Required work ▸
Each line of the data should be transcribed exactly as given.

****

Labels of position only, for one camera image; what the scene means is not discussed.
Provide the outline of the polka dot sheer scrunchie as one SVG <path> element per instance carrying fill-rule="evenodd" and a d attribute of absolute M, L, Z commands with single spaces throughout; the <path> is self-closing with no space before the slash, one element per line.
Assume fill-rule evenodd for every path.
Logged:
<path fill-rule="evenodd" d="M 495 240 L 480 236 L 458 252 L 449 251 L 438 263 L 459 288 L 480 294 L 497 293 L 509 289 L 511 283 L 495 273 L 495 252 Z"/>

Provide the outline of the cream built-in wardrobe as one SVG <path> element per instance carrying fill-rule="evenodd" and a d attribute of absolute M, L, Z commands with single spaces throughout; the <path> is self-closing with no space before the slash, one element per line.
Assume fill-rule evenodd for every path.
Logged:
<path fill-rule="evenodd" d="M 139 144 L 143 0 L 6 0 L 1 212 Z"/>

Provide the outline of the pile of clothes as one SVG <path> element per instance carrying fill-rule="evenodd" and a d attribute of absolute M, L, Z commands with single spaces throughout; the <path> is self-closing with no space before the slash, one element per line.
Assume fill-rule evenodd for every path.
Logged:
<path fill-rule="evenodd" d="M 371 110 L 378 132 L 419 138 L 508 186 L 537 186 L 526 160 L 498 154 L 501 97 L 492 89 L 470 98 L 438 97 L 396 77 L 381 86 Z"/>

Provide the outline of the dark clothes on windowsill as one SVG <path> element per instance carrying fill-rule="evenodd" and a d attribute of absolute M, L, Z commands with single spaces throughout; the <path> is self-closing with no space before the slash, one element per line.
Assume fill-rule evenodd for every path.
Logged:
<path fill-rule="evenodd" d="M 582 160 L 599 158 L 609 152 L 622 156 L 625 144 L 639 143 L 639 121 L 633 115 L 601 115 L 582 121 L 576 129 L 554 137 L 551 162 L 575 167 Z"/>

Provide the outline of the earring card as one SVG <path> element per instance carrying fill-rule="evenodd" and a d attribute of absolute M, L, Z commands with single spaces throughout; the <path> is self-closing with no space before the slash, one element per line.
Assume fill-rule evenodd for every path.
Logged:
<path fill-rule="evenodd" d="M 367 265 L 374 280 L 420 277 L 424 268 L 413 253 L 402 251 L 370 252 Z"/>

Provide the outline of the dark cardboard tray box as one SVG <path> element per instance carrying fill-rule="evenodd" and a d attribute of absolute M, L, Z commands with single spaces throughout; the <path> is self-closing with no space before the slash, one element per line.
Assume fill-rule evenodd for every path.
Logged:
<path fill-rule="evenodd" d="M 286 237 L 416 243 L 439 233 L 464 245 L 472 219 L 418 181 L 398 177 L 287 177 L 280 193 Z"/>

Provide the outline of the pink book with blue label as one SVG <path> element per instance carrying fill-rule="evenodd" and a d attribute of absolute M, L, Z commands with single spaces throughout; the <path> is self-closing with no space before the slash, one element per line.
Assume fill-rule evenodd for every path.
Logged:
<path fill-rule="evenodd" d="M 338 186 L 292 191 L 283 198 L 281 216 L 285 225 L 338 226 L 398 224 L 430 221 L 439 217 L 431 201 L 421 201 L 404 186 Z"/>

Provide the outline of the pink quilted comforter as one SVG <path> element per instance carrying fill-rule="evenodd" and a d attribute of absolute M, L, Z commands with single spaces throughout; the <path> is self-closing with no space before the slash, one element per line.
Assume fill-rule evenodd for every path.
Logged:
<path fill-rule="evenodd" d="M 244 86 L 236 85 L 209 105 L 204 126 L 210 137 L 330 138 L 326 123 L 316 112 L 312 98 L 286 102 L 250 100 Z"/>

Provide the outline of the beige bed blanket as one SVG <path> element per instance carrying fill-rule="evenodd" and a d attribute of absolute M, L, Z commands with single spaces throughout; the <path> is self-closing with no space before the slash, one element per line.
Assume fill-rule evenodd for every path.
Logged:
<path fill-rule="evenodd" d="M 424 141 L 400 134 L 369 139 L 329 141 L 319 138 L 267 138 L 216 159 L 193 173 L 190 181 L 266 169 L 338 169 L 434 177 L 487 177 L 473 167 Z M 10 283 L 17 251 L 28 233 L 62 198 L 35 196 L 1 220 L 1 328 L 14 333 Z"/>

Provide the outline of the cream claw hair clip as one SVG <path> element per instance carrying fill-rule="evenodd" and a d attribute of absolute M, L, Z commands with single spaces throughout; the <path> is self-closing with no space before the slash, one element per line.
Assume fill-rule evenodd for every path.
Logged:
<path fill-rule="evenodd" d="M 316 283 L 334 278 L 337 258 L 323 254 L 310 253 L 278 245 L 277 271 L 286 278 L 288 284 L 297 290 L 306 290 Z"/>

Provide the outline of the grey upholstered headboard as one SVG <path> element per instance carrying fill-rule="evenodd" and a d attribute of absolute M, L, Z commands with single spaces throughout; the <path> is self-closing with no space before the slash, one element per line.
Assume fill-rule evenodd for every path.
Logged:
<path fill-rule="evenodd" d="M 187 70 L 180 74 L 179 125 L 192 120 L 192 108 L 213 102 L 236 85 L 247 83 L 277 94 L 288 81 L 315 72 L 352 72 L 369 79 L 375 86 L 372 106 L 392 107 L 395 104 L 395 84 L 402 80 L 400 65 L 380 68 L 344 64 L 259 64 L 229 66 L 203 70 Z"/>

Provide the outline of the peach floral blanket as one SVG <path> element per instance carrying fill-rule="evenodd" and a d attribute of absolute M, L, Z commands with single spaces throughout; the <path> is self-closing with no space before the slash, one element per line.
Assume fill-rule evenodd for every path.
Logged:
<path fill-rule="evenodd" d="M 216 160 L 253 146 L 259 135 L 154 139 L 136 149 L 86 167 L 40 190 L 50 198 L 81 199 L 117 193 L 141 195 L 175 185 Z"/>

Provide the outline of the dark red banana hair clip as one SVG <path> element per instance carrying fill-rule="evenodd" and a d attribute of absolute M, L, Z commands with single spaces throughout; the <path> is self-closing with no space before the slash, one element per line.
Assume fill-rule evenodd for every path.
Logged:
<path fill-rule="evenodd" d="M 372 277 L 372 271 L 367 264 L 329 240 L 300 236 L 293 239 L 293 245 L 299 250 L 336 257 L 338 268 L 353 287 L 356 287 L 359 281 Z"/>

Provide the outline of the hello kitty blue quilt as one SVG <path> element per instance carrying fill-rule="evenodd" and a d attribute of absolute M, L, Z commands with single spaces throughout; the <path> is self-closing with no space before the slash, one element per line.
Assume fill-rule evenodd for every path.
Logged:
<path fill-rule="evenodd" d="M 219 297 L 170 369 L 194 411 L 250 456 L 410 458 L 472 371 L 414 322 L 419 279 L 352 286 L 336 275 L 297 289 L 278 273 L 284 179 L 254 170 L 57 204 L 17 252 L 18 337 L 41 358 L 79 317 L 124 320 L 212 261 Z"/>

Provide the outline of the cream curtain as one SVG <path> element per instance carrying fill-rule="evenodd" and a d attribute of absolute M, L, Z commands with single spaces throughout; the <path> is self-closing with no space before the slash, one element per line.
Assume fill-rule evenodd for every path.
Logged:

****

Written reply ▸
Labels of position only, for one camera image; what the scene means is not discussed.
Provide the outline of the polka dot sheer scrunchie as one SVG <path> element per instance carrying fill-rule="evenodd" and a d attribute of absolute M, L, Z commands with single spaces throughout; the <path> is self-closing with no space before the slash, one element per line.
Assume fill-rule evenodd for every path.
Logged:
<path fill-rule="evenodd" d="M 495 240 L 480 236 L 458 252 L 449 251 L 438 263 L 459 288 L 480 294 L 497 293 L 509 289 L 511 283 L 495 273 L 495 252 Z"/>

Provide the outline of the cream built-in wardrobe as one SVG <path> element per instance carrying fill-rule="evenodd" and a d attribute of absolute M, L, Z commands with single spaces throughout; the <path> is self-closing with no space before the slash, one element per line.
Assume fill-rule evenodd for every path.
Logged:
<path fill-rule="evenodd" d="M 139 144 L 143 0 L 6 0 L 1 212 Z"/>

Provide the outline of the pile of clothes as one SVG <path> element per instance carrying fill-rule="evenodd" and a d attribute of absolute M, L, Z commands with single spaces throughout; the <path> is self-closing with no space before the slash, one element per line.
Assume fill-rule evenodd for every path.
Logged:
<path fill-rule="evenodd" d="M 371 110 L 378 132 L 419 138 L 508 186 L 537 186 L 526 160 L 498 154 L 501 97 L 492 89 L 470 98 L 438 97 L 396 77 L 381 86 Z"/>

Provide the outline of the dark clothes on windowsill as one SVG <path> element per instance carrying fill-rule="evenodd" and a d attribute of absolute M, L, Z commands with single spaces throughout; the <path> is self-closing with no space before the slash, one element per line.
Assume fill-rule evenodd for every path.
Logged:
<path fill-rule="evenodd" d="M 582 160 L 599 158 L 609 152 L 622 156 L 625 144 L 639 143 L 639 121 L 633 115 L 601 115 L 582 121 L 576 129 L 554 137 L 551 162 L 575 167 Z"/>

Provide the outline of the earring card as one SVG <path> element per instance carrying fill-rule="evenodd" and a d attribute of absolute M, L, Z commands with single spaces throughout; the <path> is self-closing with no space before the slash, one element per line.
Assume fill-rule evenodd for every path.
Logged:
<path fill-rule="evenodd" d="M 367 265 L 374 280 L 420 277 L 424 268 L 413 253 L 402 251 L 370 252 Z"/>

Provide the outline of the dark cardboard tray box as one SVG <path> element per instance carrying fill-rule="evenodd" and a d attribute of absolute M, L, Z commands with single spaces throughout; the <path> is self-closing with no space before the slash, one element per line.
Assume fill-rule evenodd for every path.
Logged:
<path fill-rule="evenodd" d="M 286 237 L 416 243 L 439 233 L 464 245 L 472 219 L 418 181 L 398 177 L 287 177 L 280 193 Z"/>

Provide the outline of the pink book with blue label as one SVG <path> element per instance carrying fill-rule="evenodd" and a d attribute of absolute M, L, Z commands with single spaces throughout; the <path> is self-closing with no space before the slash, one element per line.
Assume fill-rule evenodd for every path.
Logged:
<path fill-rule="evenodd" d="M 338 186 L 292 191 L 283 198 L 281 216 L 285 225 L 338 226 L 398 224 L 430 221 L 439 217 L 431 201 L 421 201 L 404 186 Z"/>

Provide the outline of the pink quilted comforter as one SVG <path> element per instance carrying fill-rule="evenodd" and a d attribute of absolute M, L, Z commands with single spaces throughout; the <path> is self-closing with no space before the slash, one element per line.
Assume fill-rule evenodd for every path.
Logged:
<path fill-rule="evenodd" d="M 244 86 L 236 85 L 209 105 L 204 126 L 210 137 L 330 138 L 326 123 L 316 112 L 312 98 L 286 102 L 250 100 Z"/>

Provide the outline of the beige bed blanket as one SVG <path> element per instance carrying fill-rule="evenodd" and a d attribute of absolute M, L, Z commands with single spaces throughout; the <path> is self-closing with no space before the slash, one element per line.
Assume fill-rule evenodd for every path.
Logged:
<path fill-rule="evenodd" d="M 424 141 L 400 134 L 369 139 L 329 141 L 319 138 L 267 138 L 216 159 L 193 173 L 190 181 L 266 169 L 338 169 L 434 177 L 487 177 L 473 167 Z M 10 283 L 17 251 L 28 233 L 62 198 L 35 196 L 1 220 L 1 328 L 14 333 Z"/>

Provide the outline of the cream claw hair clip as one SVG <path> element per instance carrying fill-rule="evenodd" and a d attribute of absolute M, L, Z commands with single spaces throughout; the <path> is self-closing with no space before the slash, one element per line.
Assume fill-rule evenodd for every path.
Logged:
<path fill-rule="evenodd" d="M 316 283 L 334 278 L 337 258 L 323 254 L 310 253 L 278 245 L 277 271 L 286 278 L 288 284 L 297 290 L 306 290 Z"/>

Provide the outline of the grey upholstered headboard as one SVG <path> element per instance carrying fill-rule="evenodd" and a d attribute of absolute M, L, Z commands with single spaces throughout; the <path> is self-closing with no space before the slash, one element per line.
Assume fill-rule evenodd for every path.
Logged:
<path fill-rule="evenodd" d="M 187 70 L 180 74 L 179 125 L 192 120 L 192 108 L 213 102 L 236 85 L 247 83 L 277 94 L 288 81 L 315 72 L 352 72 L 369 79 L 375 86 L 372 106 L 392 107 L 395 104 L 395 84 L 402 80 L 400 65 L 380 68 L 344 64 L 259 64 L 229 66 L 203 70 Z"/>

Provide the outline of the peach floral blanket as one SVG <path> element per instance carrying fill-rule="evenodd" and a d attribute of absolute M, L, Z commands with single spaces throughout; the <path> is self-closing with no space before the slash, one element per line.
Assume fill-rule evenodd for every path.
Logged:
<path fill-rule="evenodd" d="M 216 160 L 253 146 L 259 135 L 154 139 L 136 149 L 86 167 L 40 190 L 50 198 L 81 199 L 117 193 L 141 195 L 175 185 Z"/>

Provide the outline of the dark red banana hair clip as one SVG <path> element per instance carrying fill-rule="evenodd" and a d attribute of absolute M, L, Z commands with single spaces throughout; the <path> is self-closing with no space before the slash, one element per line.
Assume fill-rule evenodd for every path.
Logged:
<path fill-rule="evenodd" d="M 372 277 L 372 271 L 367 264 L 329 240 L 300 236 L 293 239 L 293 245 L 299 250 L 336 257 L 338 268 L 353 287 L 356 287 L 359 281 Z"/>

Provide the outline of the hello kitty blue quilt as one SVG <path> element per instance carrying fill-rule="evenodd" and a d attribute of absolute M, L, Z commands with single spaces throughout; the <path> is self-closing with no space before the slash, one element per line.
Assume fill-rule evenodd for every path.
Logged:
<path fill-rule="evenodd" d="M 219 297 L 170 369 L 194 411 L 250 456 L 410 458 L 472 371 L 414 322 L 419 279 L 352 286 L 336 275 L 297 289 L 278 273 L 284 179 L 254 170 L 57 204 L 17 252 L 18 337 L 41 358 L 79 317 L 124 320 L 212 261 Z"/>

Provide the outline of the cream curtain as one SVG <path> element per instance carrying fill-rule="evenodd" and a d attribute of absolute M, L, Z commands with single spaces throughout; the <path> is self-closing with no space before the slash, one element per line.
Assume fill-rule evenodd for every path.
Logged:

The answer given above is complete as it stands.